My main goal has been to stay healthy through regular physical activity, with swimming as my favorite sport since childhood. As a masters swimmer, the long distance events have been tough to figure out. In 2006 before Gay Games, Paul Fortoul (highly regarded, deceased TNYA coach) spent a lot of time coaching me on the 800 free to teach me what to keep in mind while doing the event. My main personal challenge has been asthma, addressed by use of a daily inhaler.
(I too had asthma, as a child, and have always felt that swimming kept it in check, although perhaps it can sometimes make it more challenging. —DR)
What personal challenges have you faced and how has being with TNYA supported you in those challenges?

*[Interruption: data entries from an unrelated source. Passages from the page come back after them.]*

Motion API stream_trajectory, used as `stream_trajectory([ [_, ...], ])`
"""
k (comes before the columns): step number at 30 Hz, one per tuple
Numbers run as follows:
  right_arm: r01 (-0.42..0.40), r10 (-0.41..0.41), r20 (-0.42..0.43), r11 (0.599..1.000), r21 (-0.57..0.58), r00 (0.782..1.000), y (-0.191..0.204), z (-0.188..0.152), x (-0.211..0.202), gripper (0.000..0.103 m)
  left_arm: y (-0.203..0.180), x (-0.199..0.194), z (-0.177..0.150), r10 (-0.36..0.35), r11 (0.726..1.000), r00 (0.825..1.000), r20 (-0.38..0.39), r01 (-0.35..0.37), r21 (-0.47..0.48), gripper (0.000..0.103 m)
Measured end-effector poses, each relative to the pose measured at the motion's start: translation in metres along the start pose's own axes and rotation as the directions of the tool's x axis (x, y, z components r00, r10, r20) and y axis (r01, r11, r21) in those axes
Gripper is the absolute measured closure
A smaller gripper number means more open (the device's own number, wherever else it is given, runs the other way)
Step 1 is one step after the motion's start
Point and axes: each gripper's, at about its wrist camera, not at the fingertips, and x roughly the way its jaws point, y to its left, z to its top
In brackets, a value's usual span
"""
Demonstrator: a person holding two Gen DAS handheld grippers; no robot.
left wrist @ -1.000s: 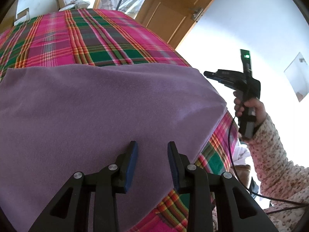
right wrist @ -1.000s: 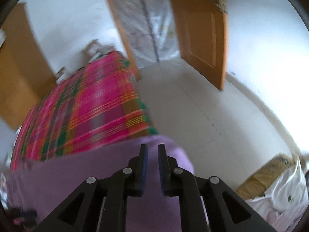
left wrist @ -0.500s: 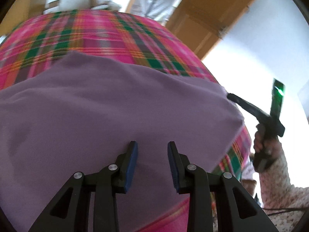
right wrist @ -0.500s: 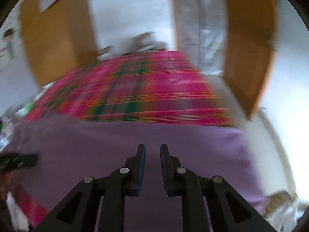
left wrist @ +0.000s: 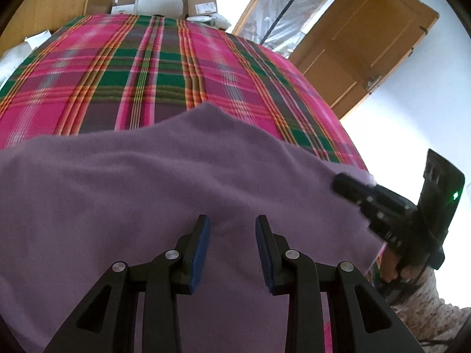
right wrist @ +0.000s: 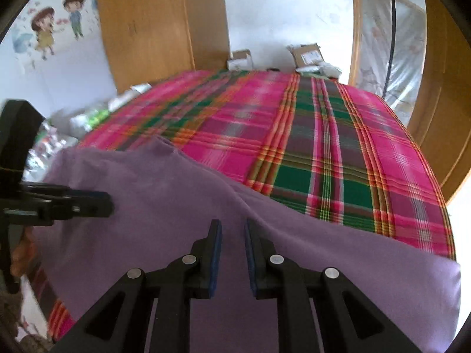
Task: Fold clothes
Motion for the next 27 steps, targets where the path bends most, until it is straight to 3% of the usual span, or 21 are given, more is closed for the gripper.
stream_trajectory([
  [9,0.077,-0.074,-0.037,0.993,0.089,0.997,-0.015,0.016,0.026,0.091,0.019,0.006,0.023,0.013,1.000,1.000,0.013,-0.013,-0.017,0.070],
  [16,0.109,-0.100,-0.062,0.982,0.152,0.993,-0.023,0.028,0.033,0.091,0.039,0.014,0.042,-0.048,0.994,0.999,0.022,0.050,-0.096,0.070],
  [19,0.065,-0.063,-0.014,0.989,0.137,0.998,-0.013,0.030,0.020,0.091,0.040,0.012,0.048,-0.037,0.993,0.999,0.012,0.038,-0.116,0.070],
  [21,-0.004,0.003,0.003,0.994,0.110,1.000,-0.002,0.032,0.016,0.091,0.038,0.009,0.051,-0.023,0.993,1.000,0.016,0.025,-0.112,0.070],
  [25,-0.127,0.129,-0.049,0.991,0.040,0.990,0.023,0.042,0.028,0.091,0.035,0.010,0.057,-0.038,0.994,0.999,0.005,0.038,-0.106,0.070],
  [27,-0.170,0.171,-0.069,0.985,0.022,0.983,0.031,0.047,0.035,0.091,0.037,0.008,0.053,-0.009,0.994,1.000,-0.005,0.009,-0.107,0.070],
])
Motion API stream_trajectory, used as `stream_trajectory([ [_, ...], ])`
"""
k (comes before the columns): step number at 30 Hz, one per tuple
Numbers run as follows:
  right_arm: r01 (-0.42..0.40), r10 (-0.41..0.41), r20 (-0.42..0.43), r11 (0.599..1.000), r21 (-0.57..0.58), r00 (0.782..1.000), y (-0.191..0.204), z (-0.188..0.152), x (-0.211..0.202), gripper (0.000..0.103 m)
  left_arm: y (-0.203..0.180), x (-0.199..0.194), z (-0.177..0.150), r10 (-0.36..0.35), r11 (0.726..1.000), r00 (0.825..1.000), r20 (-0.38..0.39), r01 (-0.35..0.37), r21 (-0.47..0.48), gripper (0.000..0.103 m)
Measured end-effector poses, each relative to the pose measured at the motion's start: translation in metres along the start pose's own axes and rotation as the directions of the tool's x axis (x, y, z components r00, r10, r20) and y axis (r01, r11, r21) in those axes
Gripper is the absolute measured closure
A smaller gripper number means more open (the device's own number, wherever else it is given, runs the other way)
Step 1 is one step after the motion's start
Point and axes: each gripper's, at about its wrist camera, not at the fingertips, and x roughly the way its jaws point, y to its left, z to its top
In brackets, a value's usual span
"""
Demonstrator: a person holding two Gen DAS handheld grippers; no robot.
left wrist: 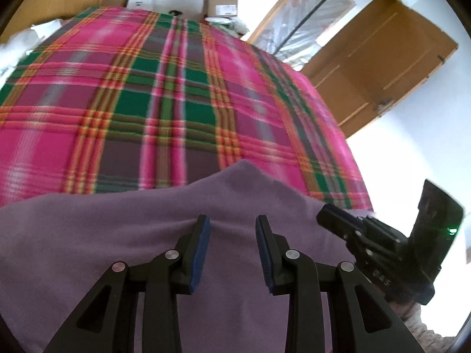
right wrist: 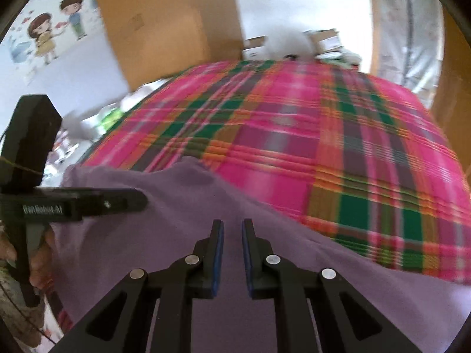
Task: Fold clothes
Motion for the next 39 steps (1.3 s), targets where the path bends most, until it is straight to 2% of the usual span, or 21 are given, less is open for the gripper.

After moving to New York in 2005, team members were very welcoming and it helped me adjust to this big city. Regularly, I went out with other team members to brunch or dinner after swimming, then sometimes for drinks. Weekends often included social activities with team members, including leasing a half share at the beach with other team members my first summer on the team.
How do you feel about the team and its members overall and what advice would you give to new, veteran, or returning swimmers that has worked for you?
I have enjoyed being a member of the team and swimming at the coached workouts. I recommend other team members to get at least 3 practices a week, preferably 4, for improving speed/technique. Practicing with that frequency, I started noticing improvements. Due to the costs of masters swimming in NYC, it helps to supplement the coached practices with individual workouts at community pools like Riverbank State Park and LaGuardia Community College.
(This is a good time to remind swimmers that the Paul Fortoul Fellowship is available to offset the costs of our workouts. —DR)
Anything else you would like to say?
I’d like to encourage all team members to attend a couple swim meets per year. Since I did not swim in college, I had no intention of competing when I became a masters swimmer, and for the first few years my involvement just consisted of attending practices. After transferring to DCAC, while still coming out, team members regularly nudged me to compete. I finally relented and found the meets to be quite a bit of fun, especially the relays. At that meet there was no gay bashing from the “straight” team I had formerly swum with. The meets are more about each person giving their best, not worrying about hitting some magical time. In addition, the meets hosted by IGLA teams are usually accompanied by fun events that help take the edge or nervousness off of competing. There is a lot of camaraderie and they can be a great way to get to know fellow teammates better.